● **WHAT IS NEEDED**:
Both the line below containing "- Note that" and the line containing "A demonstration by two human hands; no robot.", along with every line between them, should be repeated exactly; no other line belongs in the answer.

*** PROVIDED INFORMATION Section Begins ***

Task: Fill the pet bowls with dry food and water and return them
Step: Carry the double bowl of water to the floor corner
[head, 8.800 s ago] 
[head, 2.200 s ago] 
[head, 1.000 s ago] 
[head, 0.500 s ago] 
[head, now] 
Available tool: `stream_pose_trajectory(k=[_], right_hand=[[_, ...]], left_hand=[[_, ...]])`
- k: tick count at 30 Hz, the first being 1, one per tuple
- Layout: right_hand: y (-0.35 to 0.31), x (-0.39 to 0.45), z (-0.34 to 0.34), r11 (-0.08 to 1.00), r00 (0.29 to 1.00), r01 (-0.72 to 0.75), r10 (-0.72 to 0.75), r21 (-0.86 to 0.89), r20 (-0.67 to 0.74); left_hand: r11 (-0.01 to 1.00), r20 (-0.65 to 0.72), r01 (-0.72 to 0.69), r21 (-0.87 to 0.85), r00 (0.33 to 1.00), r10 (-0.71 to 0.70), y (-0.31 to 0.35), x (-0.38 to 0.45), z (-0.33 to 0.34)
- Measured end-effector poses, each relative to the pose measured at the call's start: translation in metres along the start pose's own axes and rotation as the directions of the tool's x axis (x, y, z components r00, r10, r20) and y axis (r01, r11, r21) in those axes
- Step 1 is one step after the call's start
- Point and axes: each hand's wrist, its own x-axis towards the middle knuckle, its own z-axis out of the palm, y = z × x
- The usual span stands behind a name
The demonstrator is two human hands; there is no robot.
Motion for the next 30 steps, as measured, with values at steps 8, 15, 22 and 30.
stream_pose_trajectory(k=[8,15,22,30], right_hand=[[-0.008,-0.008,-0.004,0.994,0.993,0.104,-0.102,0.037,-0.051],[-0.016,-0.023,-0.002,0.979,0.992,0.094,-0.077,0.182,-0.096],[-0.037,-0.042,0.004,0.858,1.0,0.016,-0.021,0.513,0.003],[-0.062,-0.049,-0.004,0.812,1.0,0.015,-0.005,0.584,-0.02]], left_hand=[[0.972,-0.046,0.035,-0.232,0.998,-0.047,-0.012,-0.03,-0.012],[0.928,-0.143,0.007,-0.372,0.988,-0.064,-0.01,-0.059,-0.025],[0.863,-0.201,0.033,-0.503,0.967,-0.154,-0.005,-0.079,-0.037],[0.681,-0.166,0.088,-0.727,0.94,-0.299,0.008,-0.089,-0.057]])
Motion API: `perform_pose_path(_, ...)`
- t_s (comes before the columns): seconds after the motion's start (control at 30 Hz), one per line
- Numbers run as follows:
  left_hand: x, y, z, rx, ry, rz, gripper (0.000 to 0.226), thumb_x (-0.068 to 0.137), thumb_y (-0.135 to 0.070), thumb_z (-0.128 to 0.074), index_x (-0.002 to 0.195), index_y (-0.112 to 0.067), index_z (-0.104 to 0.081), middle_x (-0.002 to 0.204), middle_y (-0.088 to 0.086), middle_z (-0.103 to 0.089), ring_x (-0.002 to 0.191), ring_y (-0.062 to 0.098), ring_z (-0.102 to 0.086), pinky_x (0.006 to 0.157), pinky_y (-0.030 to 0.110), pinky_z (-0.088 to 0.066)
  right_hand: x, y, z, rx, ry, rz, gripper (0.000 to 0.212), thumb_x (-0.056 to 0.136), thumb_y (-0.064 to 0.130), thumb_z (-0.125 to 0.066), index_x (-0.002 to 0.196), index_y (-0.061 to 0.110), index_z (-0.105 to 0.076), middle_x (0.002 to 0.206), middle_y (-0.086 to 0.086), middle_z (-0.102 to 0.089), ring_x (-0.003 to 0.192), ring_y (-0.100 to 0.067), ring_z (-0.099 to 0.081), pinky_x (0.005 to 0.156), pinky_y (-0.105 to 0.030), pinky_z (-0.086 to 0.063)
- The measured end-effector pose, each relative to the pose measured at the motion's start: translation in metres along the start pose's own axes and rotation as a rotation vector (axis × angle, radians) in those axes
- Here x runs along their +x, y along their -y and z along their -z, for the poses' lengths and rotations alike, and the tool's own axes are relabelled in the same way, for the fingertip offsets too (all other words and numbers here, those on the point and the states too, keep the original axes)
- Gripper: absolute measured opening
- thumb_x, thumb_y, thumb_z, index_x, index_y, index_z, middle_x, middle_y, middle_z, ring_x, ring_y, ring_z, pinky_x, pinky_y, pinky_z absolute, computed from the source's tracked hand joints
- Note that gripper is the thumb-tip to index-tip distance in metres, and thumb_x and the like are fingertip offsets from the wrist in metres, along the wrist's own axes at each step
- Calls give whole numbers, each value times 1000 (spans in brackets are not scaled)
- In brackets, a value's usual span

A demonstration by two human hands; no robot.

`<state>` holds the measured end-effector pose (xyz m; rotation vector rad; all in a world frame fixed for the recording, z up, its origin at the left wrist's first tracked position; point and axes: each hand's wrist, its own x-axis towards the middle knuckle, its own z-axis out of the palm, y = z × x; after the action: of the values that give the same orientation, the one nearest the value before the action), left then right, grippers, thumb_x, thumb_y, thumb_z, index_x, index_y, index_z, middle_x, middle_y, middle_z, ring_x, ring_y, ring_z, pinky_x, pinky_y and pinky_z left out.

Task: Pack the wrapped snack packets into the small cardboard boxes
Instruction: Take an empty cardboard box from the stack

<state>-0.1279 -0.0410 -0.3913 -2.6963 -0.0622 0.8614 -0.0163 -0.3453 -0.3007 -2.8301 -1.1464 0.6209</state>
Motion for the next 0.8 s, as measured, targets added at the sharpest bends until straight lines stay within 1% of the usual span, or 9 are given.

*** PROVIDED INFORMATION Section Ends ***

● **TASK SOLUTION**:
- Note that gripper is the thumb-tip to index-tip distance in metres, and thumb_x and the like are fingertip offsets from the wrist in metres, along the wrist's own axes at each step
- Calls give whole numbers, each value times 1000 (spans in brackets are not scaled)
- In brackets, a value's usual span

A demonstration by two human hands; no robot.

This is the complete answer to the exercise.